◆ **TRY IT**: Your task is to repeat exactly the lines below between the line holding "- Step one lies" and the line holding "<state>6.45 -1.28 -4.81", inclusive, and only those.

◆ **RECORDS**:
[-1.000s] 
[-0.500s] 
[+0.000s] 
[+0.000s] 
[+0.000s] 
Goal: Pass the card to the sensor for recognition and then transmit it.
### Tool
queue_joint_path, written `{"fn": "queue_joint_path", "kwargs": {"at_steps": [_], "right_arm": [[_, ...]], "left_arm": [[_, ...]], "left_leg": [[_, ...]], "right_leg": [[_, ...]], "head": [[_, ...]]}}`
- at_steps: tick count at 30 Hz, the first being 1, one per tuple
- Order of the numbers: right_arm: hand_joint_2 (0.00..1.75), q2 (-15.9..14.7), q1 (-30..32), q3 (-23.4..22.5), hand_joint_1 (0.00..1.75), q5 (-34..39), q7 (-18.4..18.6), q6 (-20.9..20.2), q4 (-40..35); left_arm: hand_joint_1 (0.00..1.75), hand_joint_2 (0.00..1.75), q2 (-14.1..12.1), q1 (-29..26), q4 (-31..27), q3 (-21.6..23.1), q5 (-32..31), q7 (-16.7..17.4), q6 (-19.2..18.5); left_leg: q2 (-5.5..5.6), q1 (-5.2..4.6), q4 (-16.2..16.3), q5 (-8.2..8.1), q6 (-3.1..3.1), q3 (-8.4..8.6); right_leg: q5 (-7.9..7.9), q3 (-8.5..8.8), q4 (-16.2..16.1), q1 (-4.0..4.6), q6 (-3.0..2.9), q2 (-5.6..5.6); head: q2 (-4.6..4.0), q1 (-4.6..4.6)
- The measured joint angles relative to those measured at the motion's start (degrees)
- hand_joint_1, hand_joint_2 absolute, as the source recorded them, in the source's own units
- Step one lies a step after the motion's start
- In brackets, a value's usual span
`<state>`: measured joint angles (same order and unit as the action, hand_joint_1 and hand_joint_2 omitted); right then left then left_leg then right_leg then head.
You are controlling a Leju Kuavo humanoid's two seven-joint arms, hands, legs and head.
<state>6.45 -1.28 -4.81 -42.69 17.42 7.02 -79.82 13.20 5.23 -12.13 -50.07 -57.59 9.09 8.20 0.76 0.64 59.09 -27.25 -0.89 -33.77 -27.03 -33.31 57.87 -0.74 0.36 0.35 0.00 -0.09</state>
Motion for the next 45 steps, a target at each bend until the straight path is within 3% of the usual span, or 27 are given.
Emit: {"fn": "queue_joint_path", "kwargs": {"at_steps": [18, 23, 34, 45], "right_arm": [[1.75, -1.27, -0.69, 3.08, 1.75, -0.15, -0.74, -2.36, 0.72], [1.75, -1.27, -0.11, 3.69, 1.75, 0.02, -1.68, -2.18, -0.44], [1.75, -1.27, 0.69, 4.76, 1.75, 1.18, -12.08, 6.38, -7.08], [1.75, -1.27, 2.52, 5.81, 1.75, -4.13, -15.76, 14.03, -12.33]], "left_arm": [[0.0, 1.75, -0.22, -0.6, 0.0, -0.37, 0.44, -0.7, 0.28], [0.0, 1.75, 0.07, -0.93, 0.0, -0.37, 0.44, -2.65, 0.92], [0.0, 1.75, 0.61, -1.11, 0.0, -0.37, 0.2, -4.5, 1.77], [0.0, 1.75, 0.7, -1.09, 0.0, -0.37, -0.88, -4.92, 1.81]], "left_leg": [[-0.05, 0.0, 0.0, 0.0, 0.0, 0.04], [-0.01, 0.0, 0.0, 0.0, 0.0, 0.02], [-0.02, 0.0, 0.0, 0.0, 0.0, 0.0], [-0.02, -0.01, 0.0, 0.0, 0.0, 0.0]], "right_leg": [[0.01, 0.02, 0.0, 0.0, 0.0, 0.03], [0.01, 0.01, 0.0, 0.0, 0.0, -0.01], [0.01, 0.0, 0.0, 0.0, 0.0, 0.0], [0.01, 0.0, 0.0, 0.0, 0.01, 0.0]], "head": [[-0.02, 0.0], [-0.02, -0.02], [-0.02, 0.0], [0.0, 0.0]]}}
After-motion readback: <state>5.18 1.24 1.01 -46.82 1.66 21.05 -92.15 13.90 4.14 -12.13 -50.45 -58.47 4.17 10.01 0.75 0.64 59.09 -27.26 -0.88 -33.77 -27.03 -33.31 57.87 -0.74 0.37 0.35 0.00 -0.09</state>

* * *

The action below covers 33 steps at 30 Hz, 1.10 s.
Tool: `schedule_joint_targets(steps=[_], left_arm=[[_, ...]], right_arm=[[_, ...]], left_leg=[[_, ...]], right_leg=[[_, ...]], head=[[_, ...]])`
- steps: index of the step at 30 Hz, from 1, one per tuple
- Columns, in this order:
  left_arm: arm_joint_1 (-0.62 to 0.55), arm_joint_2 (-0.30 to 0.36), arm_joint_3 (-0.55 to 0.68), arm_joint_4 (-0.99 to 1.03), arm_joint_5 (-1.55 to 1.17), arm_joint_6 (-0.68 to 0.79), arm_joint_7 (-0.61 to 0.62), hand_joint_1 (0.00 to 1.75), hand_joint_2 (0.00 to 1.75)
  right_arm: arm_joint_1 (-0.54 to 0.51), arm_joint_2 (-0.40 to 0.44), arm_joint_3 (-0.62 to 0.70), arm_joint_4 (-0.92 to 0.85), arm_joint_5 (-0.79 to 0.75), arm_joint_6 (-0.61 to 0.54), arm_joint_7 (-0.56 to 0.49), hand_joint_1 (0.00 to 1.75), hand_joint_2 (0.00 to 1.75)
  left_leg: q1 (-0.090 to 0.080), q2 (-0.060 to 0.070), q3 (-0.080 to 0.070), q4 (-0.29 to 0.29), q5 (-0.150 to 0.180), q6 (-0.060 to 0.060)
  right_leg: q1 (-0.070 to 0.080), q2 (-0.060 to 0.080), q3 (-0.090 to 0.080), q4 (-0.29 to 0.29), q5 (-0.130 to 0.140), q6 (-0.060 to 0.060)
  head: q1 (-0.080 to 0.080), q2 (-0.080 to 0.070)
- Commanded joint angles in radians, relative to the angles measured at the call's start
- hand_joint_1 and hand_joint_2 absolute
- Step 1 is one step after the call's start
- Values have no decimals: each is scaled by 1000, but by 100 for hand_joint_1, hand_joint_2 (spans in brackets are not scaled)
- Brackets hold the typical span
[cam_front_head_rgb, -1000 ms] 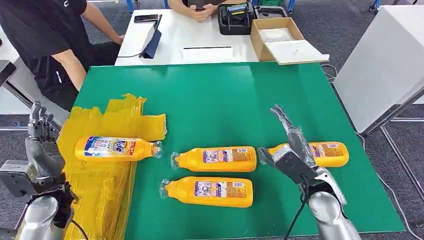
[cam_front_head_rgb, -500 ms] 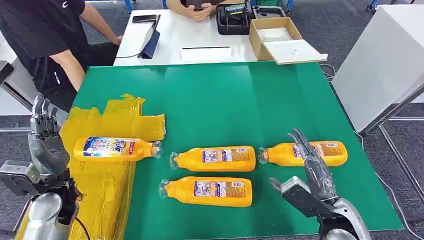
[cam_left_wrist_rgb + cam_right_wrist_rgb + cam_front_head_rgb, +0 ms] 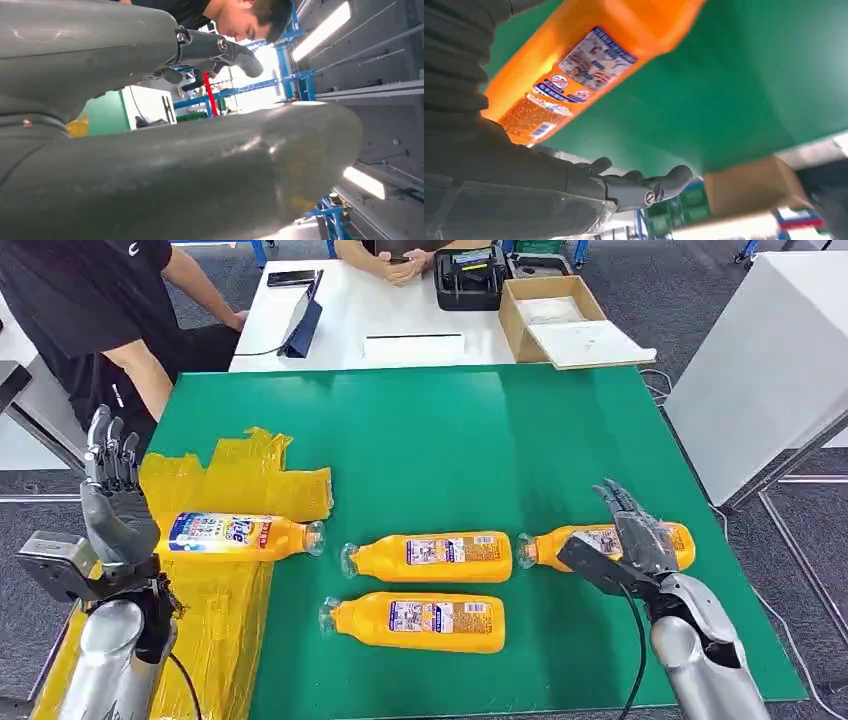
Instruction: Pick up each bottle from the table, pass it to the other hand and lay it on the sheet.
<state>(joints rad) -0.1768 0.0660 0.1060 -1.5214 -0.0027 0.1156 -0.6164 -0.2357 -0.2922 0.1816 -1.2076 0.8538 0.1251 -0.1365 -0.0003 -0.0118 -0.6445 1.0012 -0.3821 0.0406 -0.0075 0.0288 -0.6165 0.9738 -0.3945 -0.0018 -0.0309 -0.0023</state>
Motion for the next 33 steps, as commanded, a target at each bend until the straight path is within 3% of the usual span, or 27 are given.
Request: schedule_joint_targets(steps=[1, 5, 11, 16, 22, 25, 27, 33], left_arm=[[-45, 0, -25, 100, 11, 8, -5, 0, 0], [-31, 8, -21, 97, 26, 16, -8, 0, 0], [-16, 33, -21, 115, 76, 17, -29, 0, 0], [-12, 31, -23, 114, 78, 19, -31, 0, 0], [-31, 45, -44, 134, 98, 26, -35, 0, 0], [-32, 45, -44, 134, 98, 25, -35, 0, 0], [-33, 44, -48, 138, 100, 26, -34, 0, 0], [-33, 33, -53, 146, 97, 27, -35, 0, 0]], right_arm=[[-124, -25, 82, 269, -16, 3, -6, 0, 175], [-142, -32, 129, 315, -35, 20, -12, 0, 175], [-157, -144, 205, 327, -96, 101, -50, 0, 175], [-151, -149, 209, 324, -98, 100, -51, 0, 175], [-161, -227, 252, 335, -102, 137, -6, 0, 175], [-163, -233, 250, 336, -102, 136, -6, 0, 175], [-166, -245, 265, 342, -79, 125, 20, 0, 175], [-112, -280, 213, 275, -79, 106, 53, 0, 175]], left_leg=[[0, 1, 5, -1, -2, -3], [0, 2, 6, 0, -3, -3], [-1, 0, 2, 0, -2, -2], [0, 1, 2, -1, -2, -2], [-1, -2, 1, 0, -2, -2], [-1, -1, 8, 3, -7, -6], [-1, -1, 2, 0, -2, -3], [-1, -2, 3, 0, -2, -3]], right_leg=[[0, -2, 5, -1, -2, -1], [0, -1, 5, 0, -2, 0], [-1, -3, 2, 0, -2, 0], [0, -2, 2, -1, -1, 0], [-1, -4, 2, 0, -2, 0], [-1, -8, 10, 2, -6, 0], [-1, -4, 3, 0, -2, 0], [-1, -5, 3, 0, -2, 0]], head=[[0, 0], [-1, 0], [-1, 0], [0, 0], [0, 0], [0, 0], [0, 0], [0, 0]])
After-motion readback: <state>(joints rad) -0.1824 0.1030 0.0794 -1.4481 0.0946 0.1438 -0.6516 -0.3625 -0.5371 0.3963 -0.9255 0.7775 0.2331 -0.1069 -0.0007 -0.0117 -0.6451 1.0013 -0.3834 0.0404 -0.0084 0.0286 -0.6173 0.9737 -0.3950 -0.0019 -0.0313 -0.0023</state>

◆ **REPLY TO THE TASK**:
- Step one lies a step after the motion's start
- In brackets, a value's usual span
`<state>`: measured joint angles (same order and unit as the action, hand_joint_1 and hand_joint_2 omitted); right then left then left_leg then right_leg then head.
You are controlling a Leju Kuavo humanoid's two seven-joint arms, hands, legs and head.
<state>6.45 -1.28 -4.81 -42.69 17.42 7.02 -79.82 13.20 5.23 -12.13 -50.07 -57.59 9.09 8.20 0.76 0.64 59.09 -27.25 -0.89 -33.77 -27.03 -33.31 57.87 -0.74 0.36 0.35 0.00 -0.09</state>

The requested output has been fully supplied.